- [TASK TO CARRY OUT] From the data underneath, reproduce exactly the stretch that begins at the line with "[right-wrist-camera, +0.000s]" and ends after the line with "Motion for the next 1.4".

- [TASK INPUT]

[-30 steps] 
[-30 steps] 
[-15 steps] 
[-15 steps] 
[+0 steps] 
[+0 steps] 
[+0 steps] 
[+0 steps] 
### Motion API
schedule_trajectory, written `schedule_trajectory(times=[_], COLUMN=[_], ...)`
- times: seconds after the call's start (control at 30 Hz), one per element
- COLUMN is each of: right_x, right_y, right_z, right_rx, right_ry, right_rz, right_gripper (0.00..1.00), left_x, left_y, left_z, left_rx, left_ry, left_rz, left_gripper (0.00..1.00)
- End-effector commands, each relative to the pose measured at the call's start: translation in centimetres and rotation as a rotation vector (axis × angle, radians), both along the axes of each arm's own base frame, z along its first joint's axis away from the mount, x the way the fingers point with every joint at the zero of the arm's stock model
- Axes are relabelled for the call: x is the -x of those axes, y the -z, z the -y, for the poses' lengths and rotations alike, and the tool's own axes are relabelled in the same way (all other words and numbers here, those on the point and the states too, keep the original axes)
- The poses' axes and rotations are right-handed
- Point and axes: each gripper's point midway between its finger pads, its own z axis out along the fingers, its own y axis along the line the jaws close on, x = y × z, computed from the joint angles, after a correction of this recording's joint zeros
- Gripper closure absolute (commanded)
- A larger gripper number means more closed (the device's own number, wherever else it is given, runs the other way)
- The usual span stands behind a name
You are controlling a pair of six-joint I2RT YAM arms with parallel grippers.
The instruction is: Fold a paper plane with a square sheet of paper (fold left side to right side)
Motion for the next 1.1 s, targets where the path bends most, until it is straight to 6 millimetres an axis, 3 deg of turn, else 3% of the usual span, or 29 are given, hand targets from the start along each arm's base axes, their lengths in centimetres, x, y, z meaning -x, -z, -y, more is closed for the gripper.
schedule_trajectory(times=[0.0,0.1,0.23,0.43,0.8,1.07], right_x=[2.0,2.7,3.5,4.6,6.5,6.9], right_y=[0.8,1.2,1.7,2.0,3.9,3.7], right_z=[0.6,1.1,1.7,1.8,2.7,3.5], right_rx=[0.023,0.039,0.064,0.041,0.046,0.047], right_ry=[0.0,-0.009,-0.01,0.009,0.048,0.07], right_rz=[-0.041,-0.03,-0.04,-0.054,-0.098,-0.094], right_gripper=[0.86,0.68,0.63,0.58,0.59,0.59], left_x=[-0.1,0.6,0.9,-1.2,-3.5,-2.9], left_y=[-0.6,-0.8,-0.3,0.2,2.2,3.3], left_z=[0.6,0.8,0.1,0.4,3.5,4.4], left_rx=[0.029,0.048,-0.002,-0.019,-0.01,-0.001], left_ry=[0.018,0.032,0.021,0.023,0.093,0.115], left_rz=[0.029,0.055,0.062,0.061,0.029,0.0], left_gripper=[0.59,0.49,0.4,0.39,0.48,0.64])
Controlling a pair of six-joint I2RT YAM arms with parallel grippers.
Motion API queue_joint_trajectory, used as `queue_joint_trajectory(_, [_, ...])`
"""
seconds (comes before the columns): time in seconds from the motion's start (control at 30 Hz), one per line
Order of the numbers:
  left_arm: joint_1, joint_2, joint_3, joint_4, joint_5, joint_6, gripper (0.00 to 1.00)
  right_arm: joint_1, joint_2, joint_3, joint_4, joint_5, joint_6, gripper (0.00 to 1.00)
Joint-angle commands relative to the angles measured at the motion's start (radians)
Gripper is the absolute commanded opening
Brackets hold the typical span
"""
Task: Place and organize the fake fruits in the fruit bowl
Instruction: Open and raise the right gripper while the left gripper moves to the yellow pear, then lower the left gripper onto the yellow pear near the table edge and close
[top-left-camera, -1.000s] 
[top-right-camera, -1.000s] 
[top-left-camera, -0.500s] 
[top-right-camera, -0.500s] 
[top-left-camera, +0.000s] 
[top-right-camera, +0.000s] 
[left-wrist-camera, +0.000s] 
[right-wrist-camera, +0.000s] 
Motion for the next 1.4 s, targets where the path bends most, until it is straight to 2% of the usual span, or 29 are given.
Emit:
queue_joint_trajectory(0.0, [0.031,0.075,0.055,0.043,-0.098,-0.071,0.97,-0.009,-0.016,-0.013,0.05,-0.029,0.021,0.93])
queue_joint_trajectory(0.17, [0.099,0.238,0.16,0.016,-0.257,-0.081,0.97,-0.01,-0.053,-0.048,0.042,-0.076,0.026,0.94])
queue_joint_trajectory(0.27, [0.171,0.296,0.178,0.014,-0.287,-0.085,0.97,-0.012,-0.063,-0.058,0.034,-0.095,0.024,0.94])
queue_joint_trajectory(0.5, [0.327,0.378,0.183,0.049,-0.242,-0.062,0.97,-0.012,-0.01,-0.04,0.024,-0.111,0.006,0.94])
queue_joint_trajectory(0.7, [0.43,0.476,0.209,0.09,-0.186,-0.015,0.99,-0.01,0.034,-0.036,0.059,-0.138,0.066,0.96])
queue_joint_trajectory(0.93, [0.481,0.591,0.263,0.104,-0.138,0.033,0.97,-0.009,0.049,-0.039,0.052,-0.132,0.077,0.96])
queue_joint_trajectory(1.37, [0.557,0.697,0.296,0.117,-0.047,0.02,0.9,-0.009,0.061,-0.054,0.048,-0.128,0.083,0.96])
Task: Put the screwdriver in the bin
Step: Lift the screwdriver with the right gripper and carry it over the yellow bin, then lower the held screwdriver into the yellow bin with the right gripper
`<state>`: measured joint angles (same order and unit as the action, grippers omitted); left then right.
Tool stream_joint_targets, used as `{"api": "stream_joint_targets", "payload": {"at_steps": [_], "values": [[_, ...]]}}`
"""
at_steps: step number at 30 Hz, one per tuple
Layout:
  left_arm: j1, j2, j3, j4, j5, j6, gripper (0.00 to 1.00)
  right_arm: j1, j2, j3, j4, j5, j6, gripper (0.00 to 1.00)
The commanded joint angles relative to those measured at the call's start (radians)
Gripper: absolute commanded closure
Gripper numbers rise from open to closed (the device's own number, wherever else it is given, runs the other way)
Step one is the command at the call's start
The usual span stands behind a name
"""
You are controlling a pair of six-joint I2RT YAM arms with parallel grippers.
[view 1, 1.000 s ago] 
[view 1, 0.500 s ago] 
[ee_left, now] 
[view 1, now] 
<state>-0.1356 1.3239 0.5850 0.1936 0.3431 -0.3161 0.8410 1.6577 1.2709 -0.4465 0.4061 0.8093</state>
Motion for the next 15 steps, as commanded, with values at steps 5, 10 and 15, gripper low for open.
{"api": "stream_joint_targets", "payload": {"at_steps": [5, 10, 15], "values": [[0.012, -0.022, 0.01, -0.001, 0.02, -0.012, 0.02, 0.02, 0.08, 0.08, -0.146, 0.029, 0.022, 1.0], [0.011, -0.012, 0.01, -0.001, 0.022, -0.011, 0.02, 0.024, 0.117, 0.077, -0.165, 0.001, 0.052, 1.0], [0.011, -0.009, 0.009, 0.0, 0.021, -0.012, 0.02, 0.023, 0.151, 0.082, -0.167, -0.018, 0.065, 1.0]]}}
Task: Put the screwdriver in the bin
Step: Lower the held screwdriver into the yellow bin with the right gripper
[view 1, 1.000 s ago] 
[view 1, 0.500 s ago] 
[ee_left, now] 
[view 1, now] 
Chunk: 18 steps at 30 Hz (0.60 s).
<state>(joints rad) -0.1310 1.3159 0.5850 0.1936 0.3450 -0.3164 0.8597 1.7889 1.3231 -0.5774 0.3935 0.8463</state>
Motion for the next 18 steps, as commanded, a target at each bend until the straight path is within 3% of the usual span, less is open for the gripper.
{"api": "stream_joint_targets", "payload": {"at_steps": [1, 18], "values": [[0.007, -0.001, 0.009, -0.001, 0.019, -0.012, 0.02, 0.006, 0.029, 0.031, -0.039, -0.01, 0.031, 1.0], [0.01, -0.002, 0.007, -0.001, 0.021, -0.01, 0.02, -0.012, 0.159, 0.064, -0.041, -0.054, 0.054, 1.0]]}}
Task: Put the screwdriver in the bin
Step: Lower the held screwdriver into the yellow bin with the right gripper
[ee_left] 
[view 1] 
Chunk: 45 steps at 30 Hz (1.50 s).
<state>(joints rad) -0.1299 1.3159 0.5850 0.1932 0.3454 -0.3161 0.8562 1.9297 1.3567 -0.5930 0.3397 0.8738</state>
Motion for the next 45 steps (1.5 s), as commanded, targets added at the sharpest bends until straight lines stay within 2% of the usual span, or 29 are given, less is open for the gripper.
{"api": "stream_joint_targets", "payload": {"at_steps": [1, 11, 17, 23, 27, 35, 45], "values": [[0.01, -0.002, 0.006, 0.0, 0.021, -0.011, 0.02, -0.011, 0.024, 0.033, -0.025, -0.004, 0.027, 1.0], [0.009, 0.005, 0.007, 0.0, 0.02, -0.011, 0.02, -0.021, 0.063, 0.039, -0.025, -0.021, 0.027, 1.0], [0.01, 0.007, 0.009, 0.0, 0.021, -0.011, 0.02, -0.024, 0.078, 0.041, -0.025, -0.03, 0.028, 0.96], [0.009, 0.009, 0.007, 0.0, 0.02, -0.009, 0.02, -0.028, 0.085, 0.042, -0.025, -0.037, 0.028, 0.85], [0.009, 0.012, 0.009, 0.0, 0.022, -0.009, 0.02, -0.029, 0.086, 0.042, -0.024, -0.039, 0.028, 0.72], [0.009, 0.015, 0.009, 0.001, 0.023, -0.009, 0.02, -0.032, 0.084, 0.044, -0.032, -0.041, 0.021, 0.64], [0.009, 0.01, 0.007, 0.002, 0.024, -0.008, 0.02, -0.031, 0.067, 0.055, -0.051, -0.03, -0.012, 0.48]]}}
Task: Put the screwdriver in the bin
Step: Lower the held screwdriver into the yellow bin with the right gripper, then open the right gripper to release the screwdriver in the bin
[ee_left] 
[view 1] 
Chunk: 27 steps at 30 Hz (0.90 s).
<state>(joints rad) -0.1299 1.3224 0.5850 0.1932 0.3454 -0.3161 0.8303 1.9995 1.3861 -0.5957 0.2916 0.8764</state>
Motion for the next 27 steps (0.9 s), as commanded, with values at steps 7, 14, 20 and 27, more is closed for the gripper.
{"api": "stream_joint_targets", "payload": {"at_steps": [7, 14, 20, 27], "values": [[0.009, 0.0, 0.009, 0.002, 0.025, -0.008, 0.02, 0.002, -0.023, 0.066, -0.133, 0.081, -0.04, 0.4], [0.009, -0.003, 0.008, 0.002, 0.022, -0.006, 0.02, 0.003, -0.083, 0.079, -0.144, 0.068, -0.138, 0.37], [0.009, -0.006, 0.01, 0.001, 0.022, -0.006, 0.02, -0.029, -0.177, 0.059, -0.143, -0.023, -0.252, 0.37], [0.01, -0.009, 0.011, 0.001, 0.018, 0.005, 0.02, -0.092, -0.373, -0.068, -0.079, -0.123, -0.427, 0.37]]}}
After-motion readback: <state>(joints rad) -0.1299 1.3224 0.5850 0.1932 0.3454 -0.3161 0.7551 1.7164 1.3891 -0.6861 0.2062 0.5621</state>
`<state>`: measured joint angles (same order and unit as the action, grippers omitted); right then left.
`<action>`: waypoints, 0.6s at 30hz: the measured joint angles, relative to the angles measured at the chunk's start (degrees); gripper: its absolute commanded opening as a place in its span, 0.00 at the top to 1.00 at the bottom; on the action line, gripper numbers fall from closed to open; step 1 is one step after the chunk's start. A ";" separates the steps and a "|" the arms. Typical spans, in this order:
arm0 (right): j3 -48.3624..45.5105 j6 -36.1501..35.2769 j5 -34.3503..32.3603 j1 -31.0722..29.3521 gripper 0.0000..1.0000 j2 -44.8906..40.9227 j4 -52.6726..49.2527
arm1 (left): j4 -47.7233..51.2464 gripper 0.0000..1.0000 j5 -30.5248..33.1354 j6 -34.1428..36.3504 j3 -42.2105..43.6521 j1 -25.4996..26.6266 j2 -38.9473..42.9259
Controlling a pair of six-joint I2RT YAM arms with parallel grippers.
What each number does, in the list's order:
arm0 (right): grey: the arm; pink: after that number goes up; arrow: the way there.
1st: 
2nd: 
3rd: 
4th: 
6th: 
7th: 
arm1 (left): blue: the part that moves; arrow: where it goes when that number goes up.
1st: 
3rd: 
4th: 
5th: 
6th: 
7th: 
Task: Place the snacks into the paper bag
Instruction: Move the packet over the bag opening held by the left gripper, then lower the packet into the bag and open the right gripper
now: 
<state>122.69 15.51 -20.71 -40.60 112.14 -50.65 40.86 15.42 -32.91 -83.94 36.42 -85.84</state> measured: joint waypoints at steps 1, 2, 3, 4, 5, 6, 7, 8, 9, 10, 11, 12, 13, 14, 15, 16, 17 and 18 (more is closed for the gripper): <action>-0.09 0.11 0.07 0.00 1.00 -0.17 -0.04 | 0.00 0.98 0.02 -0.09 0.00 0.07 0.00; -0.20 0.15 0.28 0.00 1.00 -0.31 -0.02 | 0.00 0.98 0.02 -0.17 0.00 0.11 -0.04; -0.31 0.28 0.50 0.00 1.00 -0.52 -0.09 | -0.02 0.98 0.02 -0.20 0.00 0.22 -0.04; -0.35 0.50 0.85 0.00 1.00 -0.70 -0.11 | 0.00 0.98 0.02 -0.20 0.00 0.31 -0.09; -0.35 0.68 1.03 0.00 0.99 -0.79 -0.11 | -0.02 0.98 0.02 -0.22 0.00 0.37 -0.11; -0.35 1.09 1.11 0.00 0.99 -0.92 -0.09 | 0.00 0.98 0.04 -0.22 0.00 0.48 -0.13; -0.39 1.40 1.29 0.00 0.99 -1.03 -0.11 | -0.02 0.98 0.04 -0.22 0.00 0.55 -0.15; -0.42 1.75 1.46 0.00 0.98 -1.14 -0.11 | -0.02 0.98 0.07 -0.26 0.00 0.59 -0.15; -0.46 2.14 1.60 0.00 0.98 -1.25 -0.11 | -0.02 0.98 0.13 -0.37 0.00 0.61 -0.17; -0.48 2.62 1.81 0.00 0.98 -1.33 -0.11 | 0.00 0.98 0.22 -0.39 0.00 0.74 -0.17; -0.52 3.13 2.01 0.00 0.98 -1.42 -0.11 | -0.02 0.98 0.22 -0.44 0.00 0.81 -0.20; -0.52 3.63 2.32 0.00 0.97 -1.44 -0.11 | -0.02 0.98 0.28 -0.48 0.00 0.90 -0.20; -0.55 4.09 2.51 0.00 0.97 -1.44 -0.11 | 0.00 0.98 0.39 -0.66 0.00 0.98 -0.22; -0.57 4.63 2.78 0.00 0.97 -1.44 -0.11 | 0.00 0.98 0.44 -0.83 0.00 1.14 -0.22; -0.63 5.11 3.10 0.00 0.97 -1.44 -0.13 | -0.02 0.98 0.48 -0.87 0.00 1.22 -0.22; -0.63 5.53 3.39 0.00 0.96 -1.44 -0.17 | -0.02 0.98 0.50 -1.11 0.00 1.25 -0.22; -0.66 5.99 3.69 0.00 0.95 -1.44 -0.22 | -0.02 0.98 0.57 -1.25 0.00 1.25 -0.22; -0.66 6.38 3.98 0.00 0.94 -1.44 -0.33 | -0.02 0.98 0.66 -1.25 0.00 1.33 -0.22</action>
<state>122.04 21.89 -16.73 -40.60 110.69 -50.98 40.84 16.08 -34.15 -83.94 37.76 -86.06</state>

- [ANSWER]
[right-wrist-camera, +0.000s] 
Motion for the next 1.4 s, targets where the path bends most, until it is straight to 2% of the usual span, or 29 are given.

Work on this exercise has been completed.